Firstly…before you get a chance to ask…”but what about all that stuff they said in the media lately about sugars and how we need to cut back because we are all consuming too much and it’s leading to obesity and other associated chronic diseases? I stopped eating fruit!” I will tell you. There is a huge difference between added, processed sugar and natural sugar! The biggest sources of added sugar are regular soda, sports drinks, fruit drinks, cakes and cookies, candy, ice cream and pie but there are also some products that are hiding added sugars and masquerading as healthy foods, these would be flavorings added to coffee and tea, cereals, flavored yogurts and granola or cereal bars. These are the products you need to be watching out for and cutting back on!
Fruit is full of fibre, vitamins and minerals. Fibre is a complex carb and is still counted on your Nutrition Facts Table as a carb. Fibre however is not processed or broken down by the body so when looking at your Nutrition Facts Table it’s better to choose something high in fibre because the high carb count would be less likely due to added sugars! Check out my previous blog on cutting down on added sugar for more info (here).
Ok, so why the focus on fruits and vegetables?! Well, eating high amounts of fruits and vegetables is associated with lower incidence of some cancers and cardiovascular disease, PLUS it can be super helpful in maintaining a healthy weight or in assisting with weight loss. So many amazing benefits!

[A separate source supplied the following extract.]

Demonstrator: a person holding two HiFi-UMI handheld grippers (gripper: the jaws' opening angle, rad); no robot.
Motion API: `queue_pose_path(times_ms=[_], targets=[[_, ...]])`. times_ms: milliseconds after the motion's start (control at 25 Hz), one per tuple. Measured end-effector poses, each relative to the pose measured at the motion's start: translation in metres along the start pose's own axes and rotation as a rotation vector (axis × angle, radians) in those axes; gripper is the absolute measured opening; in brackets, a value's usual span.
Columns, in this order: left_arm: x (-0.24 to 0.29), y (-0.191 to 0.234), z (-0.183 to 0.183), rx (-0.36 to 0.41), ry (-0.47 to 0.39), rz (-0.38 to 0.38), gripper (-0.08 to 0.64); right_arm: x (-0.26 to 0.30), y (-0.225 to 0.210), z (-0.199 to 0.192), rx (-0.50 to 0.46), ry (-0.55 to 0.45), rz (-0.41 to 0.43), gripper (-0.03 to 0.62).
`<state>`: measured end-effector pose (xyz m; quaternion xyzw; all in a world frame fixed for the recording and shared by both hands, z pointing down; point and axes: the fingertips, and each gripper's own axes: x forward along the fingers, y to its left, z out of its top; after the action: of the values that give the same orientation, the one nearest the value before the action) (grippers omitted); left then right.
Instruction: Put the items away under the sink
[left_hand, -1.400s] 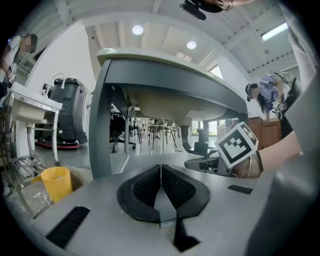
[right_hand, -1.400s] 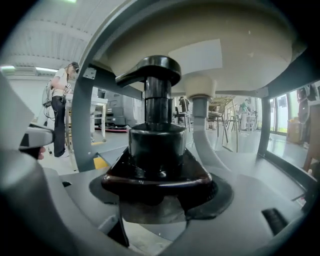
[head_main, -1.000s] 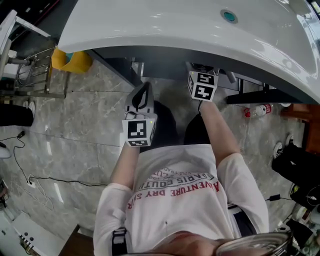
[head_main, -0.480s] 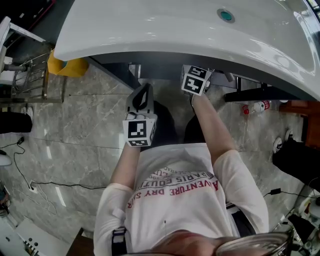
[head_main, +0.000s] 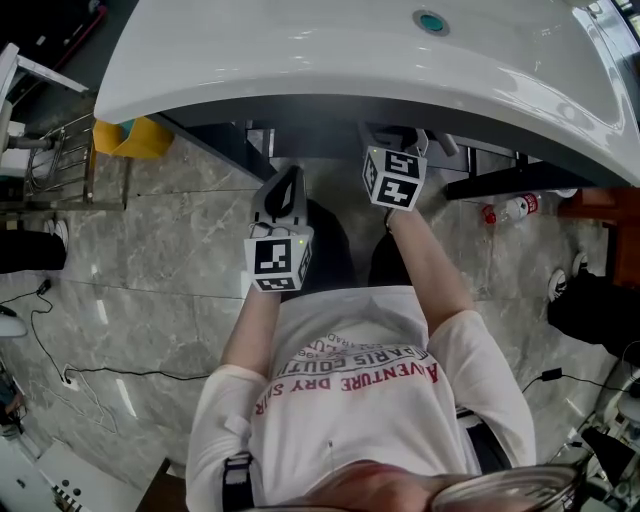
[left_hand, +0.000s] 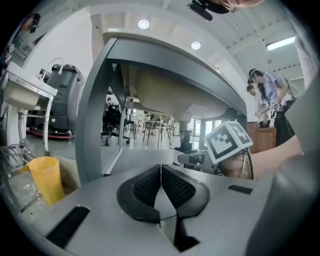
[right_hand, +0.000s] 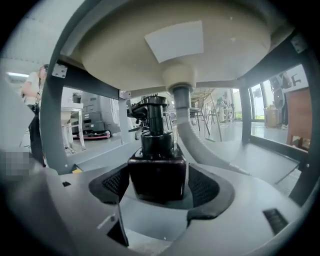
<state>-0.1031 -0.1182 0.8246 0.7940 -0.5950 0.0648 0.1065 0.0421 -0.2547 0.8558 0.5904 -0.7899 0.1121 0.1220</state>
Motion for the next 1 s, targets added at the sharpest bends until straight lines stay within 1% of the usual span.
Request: queue_pose_path(times_ms=[120,240,280,320,360,400,520,680,760,880,1000], targets=[[0.003,-0.014,0.002,-0.010,-0.013,-0.013,0.028,-0.028,-0.002,-0.006,0.032,-0.030,0.020,0.379],[0.007,-0.029,-0.003,-0.015,-0.009,-0.020,0.028,-0.045,0.003,-0.013,0.042,-0.046,0.066,0.377],[0.008,-0.034,-0.005,-0.015,-0.005,-0.020,0.028,-0.051,0.004,-0.014,0.040,-0.053,0.076,0.363],[0.007,-0.039,-0.006,-0.017,-0.003,-0.020,0.028,-0.058,0.002,-0.014,0.039,-0.063,0.074,0.287],[0.007,-0.044,-0.005,-0.017,-0.004,-0.020,0.028,-0.065,-0.001,-0.012,0.040,-0.076,0.063,0.162],[0.007,-0.049,-0.004,-0.015,-0.003,-0.020,0.028,-0.072,-0.004,-0.009,0.046,-0.089,0.055,0.074],[0.007,-0.064,0.003,-0.023,0.009,-0.018,0.028,-0.092,-0.010,0.003,0.062,-0.110,0.074,0.040],[0.005,-0.080,0.021,-0.115,0.037,-0.020,0.026,-0.119,-0.006,0.029,0.002,-0.103,0.134,0.025],[-0.005,-0.090,0.037,-0.111,0.059,-0.007,0.026,-0.138,-0.001,0.044,-0.010,-0.089,0.169,0.025],[-0.019,-0.113,0.075,-0.081,0.075,-0.013,0.027,-0.171,-0.003,0.079,-0.002,-0.079,0.209,0.025],[-0.036,-0.133,0.133,-0.062,0.064,-0.034,0.027,-0.202,-0.007,0.127,0.008,-0.074,0.224,0.025]])
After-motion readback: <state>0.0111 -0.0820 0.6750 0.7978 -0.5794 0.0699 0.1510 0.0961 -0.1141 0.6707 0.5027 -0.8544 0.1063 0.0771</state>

Now that we have all this info, how can you get more, how can you cook/prepare it, is fresh better than frozen?
Adding More Fruits and Vegetables to your diet (how much should I eat?):
- Try to have a serving of fruit with each meal. Cut down on your portion of cereal and add fruit to the top. Berries, cut up banana and apple all make delicious toppings on cereal, oatmeal and pancakes!
- Fruit is an excellent desert. You can still have cake on your birthday (and everyone else’s too) but try having fruit for dessert most days of the week.
- Have a serving of vegetables with lunch and supper. 1 cup of raw vegetables and ½ cup of cooked vegetables is equal to 1 portion.
- Visualize your supper plate, add your veggies first and try to fill half of the whole plate with veggies and then add your meat and starch/grain/carb afterwards.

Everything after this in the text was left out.